Scenario: Detecting objects in videos

The goal of this scenario is to create a deep learning model to monitor traffic on a busy road.

This scenario uses a video that displays the traffic during the day. This video is used to determine how many cars are on the road and to determine what the peak traffic times are.

The video file that is used in this scenario is available for download here: Download video file.

Follow these steps to create a deep learning model:

  1. Import a video.
  2. Label objects in a video.
  3. Train a model.
  4. Deploy a trained model.
  5. Automatically label frames in a video.

Step 1: Import a video and create a data set

Create a data set and add videos to it.

  1. Log in to Maximo® Visual Inspection.
  2. Click Data Sets in the side bar to open the Data Sets page.
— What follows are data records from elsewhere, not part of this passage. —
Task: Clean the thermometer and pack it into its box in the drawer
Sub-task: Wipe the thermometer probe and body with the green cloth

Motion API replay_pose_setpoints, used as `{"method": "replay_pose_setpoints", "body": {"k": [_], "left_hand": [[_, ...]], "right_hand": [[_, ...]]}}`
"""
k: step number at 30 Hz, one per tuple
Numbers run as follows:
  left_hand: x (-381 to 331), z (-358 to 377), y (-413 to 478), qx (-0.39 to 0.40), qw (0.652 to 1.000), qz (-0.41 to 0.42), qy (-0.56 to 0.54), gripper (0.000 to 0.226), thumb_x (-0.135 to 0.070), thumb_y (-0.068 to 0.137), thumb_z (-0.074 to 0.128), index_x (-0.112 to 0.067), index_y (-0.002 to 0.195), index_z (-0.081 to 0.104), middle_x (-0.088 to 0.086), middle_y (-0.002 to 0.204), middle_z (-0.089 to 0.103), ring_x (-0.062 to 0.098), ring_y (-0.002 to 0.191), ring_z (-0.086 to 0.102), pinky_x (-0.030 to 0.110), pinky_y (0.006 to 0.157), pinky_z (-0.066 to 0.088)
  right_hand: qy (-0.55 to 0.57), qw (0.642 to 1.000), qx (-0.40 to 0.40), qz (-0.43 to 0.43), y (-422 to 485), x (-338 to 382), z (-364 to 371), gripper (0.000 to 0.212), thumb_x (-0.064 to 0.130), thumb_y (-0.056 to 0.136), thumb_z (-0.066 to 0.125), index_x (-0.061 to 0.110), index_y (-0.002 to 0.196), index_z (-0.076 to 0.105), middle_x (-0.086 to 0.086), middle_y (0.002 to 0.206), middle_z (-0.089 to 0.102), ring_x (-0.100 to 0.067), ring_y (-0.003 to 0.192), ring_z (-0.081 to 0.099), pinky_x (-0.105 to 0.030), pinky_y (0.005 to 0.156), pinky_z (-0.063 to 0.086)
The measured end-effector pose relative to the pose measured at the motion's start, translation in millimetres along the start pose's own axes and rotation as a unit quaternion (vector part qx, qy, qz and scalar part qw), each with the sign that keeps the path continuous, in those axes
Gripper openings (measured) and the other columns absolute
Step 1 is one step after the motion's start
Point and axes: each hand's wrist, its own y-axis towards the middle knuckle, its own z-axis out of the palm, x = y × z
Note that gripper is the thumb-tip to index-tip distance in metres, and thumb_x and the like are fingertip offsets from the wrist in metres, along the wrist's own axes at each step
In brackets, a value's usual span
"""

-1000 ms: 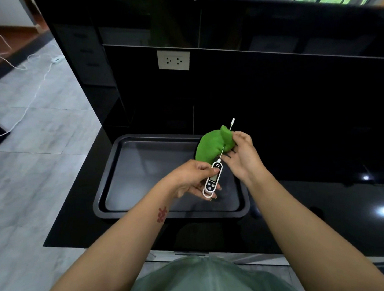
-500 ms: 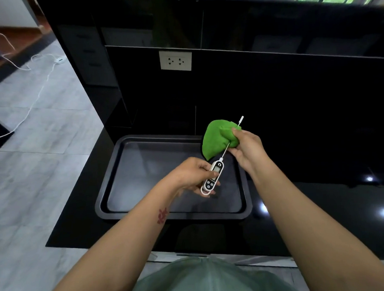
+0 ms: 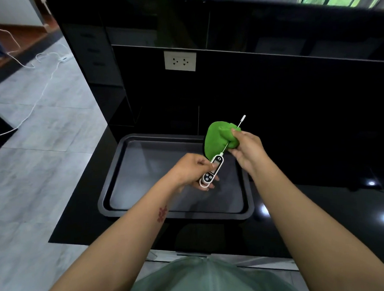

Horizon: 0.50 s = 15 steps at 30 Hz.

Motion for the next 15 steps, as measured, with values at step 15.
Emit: {"method": "replay_pose_setpoints", "body": {"k": [15], "left_hand": [[3,-12,-6,0.027,1.0,0.007,0.002,0.019,-0.027,0.094,0.061,-0.008,0.092,0.061,0.018,0.092,0.073,0.017,0.056,0.068,0.025,0.051,0.056]], "right_hand": [[-0.024,1.0,-0.016,0.0,-6,1,-4,0.014,0.008,0.097,0.054,0.006,0.084,0.06,-0.01,0.083,0.067,-0.017,0.074,0.066,-0.027,0.059,0.06]]}}
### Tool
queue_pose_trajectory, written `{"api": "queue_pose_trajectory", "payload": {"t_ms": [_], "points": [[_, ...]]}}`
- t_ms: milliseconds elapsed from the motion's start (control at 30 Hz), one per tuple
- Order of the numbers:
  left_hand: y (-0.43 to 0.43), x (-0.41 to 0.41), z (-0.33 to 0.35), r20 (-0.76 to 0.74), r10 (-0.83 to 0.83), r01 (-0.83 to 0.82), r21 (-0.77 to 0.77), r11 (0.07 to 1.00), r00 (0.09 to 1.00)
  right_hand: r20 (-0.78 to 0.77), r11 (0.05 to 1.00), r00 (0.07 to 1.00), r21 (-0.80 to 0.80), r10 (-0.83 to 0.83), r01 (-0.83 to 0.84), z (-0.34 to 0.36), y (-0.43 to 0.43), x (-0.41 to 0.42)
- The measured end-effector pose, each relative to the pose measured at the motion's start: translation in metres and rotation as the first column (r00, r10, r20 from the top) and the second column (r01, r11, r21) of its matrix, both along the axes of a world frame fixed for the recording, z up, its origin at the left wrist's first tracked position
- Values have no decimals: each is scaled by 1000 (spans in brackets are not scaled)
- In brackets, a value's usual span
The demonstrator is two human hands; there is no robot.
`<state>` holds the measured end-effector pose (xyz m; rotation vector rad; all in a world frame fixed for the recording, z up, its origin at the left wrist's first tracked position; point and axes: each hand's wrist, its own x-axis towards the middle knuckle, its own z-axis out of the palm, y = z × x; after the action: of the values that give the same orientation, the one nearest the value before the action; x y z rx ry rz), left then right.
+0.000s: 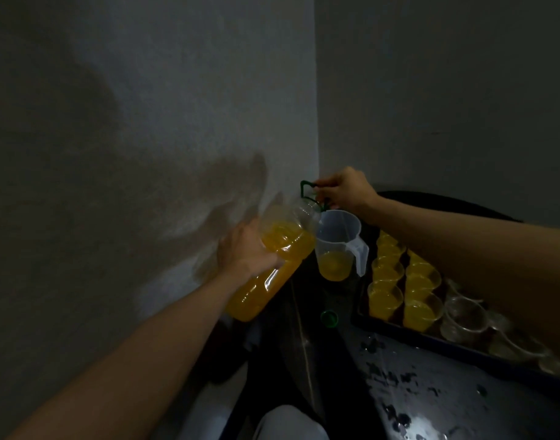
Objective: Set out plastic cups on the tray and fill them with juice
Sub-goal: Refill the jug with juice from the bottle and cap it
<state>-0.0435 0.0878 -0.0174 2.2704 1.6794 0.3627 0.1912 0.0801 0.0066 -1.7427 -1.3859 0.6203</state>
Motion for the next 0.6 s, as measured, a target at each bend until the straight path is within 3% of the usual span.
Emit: {"api": "queue_pose_trajectory", "payload": {"t_ms": [600], "points": [[-2, 11, 12, -174, -93, 90, -25, 996, 980, -28, 993, 997, -91, -73, 70, -24, -4, 8]]}}
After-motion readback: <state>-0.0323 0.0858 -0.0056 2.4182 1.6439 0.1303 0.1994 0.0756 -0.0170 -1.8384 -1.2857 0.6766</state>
You can choose from several ways to create a new data set. For this example, create a new, empty data set.
  3. From the Data set page, click the icon and name the data set Traffic Video.
  4. To add a video to the data set, click the Traffic Video data set and click Import file or drag the video to the + area.
Important: Do not leave the Maximo Visual Inspection page, close the tab or window, or refresh until the upload completes. You can go to different pages within Maximo Visual Inspection during the upload.

Step 2: Label objects in a video

Label objects in the video. For object detection, you must have at minimum five labels for each object. Create "Car" and "Motorcycle" objects and label at least five frames in the video with cars and at least five frames with motorcycles.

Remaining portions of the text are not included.